Class Lucene99FlatVectorsFormat

java.lang.Object
org.apache.lucene.codecs.FlatVectorsFormat
org.apache.lucene.codecs.lucene99.Lucene99FlatVectorsFormat

public final class Lucene99FlatVectorsFormat extends FlatVectorsFormat
Lucene 9.9 flat vector format, which encodes numeric vector values

.vec (vector data) file

For each field:

  • Vector data ordered by field, document ordinal, and vector dimension. When the vectorEncoding is BYTE, each sample is stored as a single byte.
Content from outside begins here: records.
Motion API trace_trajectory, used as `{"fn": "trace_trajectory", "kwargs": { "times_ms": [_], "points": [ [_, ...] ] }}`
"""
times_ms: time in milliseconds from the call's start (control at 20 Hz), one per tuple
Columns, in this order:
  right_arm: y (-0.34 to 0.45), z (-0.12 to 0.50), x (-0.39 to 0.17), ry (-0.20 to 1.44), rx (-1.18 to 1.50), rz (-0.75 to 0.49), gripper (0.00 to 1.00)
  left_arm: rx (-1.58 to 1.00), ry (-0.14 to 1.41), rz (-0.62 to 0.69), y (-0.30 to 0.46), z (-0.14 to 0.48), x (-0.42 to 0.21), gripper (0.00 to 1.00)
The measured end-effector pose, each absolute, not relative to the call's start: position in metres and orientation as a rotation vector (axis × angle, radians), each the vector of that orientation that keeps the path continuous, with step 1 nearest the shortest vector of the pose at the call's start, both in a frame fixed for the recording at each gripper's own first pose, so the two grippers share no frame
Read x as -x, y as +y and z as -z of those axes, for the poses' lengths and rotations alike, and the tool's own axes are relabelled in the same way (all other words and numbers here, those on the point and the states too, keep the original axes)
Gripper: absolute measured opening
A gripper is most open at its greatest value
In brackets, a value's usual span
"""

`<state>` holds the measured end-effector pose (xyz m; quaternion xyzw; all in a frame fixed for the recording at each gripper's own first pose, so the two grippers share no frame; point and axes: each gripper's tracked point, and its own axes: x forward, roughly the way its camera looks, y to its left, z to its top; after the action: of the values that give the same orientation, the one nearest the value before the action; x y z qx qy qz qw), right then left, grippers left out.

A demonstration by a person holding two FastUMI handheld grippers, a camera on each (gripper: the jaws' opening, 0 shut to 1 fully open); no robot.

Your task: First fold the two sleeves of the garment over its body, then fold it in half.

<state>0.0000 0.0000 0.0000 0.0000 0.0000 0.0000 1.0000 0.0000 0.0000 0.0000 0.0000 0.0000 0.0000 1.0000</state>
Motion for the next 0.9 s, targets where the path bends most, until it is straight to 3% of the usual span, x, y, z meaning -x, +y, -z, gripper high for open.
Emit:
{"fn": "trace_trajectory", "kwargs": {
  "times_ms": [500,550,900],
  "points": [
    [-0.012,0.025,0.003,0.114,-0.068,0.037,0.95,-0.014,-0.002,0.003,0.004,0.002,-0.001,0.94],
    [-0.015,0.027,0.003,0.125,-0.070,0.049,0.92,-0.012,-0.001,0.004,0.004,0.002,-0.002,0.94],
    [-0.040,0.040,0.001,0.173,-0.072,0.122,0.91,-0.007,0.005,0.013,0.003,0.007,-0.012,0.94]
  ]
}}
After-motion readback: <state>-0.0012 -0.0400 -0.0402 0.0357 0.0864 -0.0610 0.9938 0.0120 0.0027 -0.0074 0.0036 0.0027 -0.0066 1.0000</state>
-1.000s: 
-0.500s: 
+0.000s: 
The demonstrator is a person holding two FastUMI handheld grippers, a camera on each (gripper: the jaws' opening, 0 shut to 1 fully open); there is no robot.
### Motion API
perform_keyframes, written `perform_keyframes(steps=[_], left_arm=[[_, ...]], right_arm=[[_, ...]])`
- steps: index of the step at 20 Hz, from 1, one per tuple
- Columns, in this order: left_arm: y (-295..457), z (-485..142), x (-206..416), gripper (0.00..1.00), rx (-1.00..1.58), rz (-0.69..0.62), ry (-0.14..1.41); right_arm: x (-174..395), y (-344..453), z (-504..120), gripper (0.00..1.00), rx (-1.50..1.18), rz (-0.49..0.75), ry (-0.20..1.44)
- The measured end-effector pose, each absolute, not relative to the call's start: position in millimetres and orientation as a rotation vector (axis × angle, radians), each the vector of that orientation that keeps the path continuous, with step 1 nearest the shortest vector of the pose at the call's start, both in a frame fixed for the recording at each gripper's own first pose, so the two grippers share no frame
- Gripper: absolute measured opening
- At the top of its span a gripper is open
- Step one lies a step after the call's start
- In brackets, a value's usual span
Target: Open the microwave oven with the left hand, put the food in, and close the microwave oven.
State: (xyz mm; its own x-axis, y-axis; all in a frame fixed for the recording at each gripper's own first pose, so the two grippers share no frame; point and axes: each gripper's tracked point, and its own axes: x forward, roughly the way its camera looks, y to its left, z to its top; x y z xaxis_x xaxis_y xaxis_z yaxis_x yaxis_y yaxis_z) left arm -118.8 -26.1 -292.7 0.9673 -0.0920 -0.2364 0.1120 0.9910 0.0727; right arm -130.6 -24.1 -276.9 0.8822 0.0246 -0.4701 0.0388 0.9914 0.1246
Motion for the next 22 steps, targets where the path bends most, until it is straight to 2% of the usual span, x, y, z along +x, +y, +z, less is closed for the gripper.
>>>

When it is FLOAT32, each sample is stored as an IEEE float in little-endian byte order.
  • DocIds encoded by IndexedDISI.writeBitSet(DocIdSetIterator, IndexOutput, byte), note that only in sparse case
  • OrdToDoc was encoded by DirectMonotonicWriter, note that only in sparse case

.vemf (vector metadata) file

For each field:

  • [int32] field number
  • [int32] vector similarity function ordinal
  • [vlong] offset to this field's vectors in the .vec file
  • [vlong] length of this field's vectors, in bytes
  • [vint] dimension of this field's vectors
  • [int] the number of documents having values for this field
  • [int8] if equals to -1, dense – all documents have values for a field. If equals to 0, sparse – some documents missing values.
  • DocIds were encoded by IndexedDISI.writeBitSet(DocIdSetIterator, IndexOutput, byte)
  • OrdToDoc was encoded by DirectMonotonicWriter, note that only in sparse case
WARNING: This API is experimental and might change in incompatible ways in the next release.